おかげで、「かつての筆頭株主様」に電話をかけさせられるハメになった。
これはマジでめんどくさい業務委託だ(笑)
プルルルル。。。
「もしもし、かつての筆頭株主様かな?
時間の無駄なのでわかりやすく要点だけお話しするよ。
君はかつてA
という銘柄を保有していた。
正確に言えば、Aという「当時」は投資家Bから適切に評価されていない割安株のコールオプション(ストックオプション)を全株保有していた。
ところが権利行使前に見切りをつけて、「将来値上がりした場合に受け取ることができる権利」を自ら放棄した。
今、君は保有していないコールオプションのキャピタルゲイン(売却益)を狙って、かつて見切りをつけた権利を取り戻そうと必死だ。
キャピタルゲインを享受できる資格を持つ人間は、「現時点」でオプションを保有している投資家だけだ。
まぁ簡単に言えば、「現時点」で株主名簿に君の名前はない。
よって、君はキャピタルゲインの恩恵にあずかることはできない。
以上だ、言いたいことわかるな?」
「もういいわ、ガチャ!」
わずか3分足らずで電話を切られた。
要点が的確に伝わったようだ(笑)
このことを友人に話したら、 大笑いされたが......
。
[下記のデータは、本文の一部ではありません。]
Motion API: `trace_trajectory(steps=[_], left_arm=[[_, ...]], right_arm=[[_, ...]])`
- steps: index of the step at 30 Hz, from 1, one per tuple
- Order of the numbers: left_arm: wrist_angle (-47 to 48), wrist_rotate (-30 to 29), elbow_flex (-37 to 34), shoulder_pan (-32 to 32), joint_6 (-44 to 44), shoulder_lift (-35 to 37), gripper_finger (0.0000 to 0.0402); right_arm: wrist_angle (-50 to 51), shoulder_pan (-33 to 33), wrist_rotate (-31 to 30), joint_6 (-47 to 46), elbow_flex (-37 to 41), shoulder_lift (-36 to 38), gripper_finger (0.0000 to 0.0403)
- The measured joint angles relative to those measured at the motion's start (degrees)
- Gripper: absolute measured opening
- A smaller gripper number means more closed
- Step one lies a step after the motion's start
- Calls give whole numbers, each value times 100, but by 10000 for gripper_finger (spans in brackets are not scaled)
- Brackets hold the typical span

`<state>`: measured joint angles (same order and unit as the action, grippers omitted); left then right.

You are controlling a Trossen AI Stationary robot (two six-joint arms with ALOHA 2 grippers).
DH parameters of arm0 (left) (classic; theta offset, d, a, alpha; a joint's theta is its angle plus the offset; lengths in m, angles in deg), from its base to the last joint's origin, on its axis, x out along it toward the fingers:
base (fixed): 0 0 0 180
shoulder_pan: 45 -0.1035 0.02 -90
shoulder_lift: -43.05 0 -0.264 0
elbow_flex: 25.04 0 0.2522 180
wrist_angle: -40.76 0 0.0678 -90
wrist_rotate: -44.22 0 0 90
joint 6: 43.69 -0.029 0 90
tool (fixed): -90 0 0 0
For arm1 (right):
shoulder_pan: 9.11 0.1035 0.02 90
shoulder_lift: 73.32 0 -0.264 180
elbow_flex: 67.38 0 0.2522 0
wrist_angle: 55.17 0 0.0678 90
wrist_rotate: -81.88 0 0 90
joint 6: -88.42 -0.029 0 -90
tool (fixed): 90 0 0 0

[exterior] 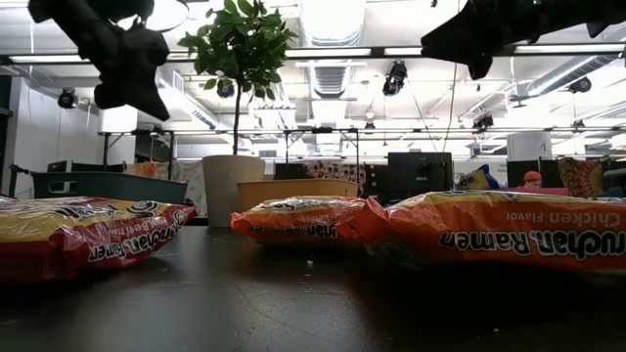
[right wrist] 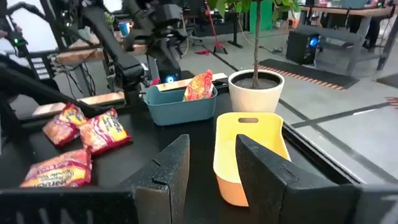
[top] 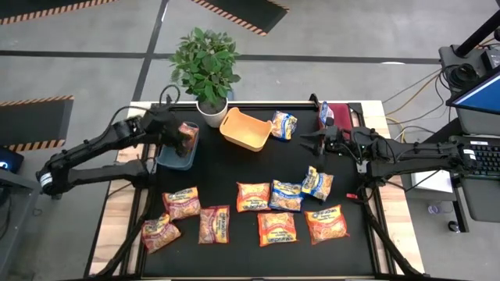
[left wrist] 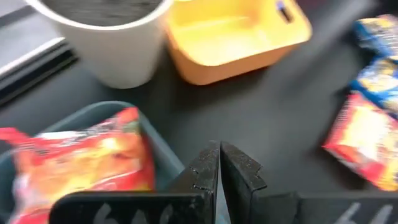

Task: Sort Maruchan noodles
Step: Put the orange noodle pack into the blue bin

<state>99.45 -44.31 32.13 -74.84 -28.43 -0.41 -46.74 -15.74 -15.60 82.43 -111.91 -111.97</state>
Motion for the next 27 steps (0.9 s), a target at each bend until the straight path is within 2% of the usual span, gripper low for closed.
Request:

_(_△_)ノ彡☆
「歴史に " i f " は無い」と言われる。
「もしもあの時、別のパートナーを選んでいたなら、今頃は違う人生だったかもしれない」
逃がした魚はあまりにも大きかった......
誰だって一度や二度、そんな経験があるだろう。
人間というのは何がきっかけで株価が暴騰するかわからない。
適切に評価されていない潜在価値を持った優良銘柄を見つけるのは本当に難しい。
この話の感動的なところは、
恋人に捨てられた惨めな就職浪人男 < 商社マンに乗り換えた尻軽女
という劣勢ポジションから一転して、
悠々自適な不動産投資家
> 売却時の価格で買い戻しを目論む投資家
というマウントポジションに形勢が大逆転したことにある。
何と見事な下克上だろうか!
あまりにも恍惚としたメシウマ感のせいで、
電話中に思わず○○してしまいそうになったではないか(笑)
おかげで、自称ドMの私でさえも、サディスティックな快感を覚えてしまったようだ。
友人には、「君のおかげで今は幸せに暮らしているよ、感謝するよ」くらいの皮肉の1つでも言って欲しかったのだが。
私の性格がクズだからなのか......
まぁ、お幸せに!
『愛の反対は憎しみではなく、無関心です』
マザー・テレサ
友人にとって、
「愛」の反対は「憎しみ」ではなく、
いつしか「無関心」に変わったようだ。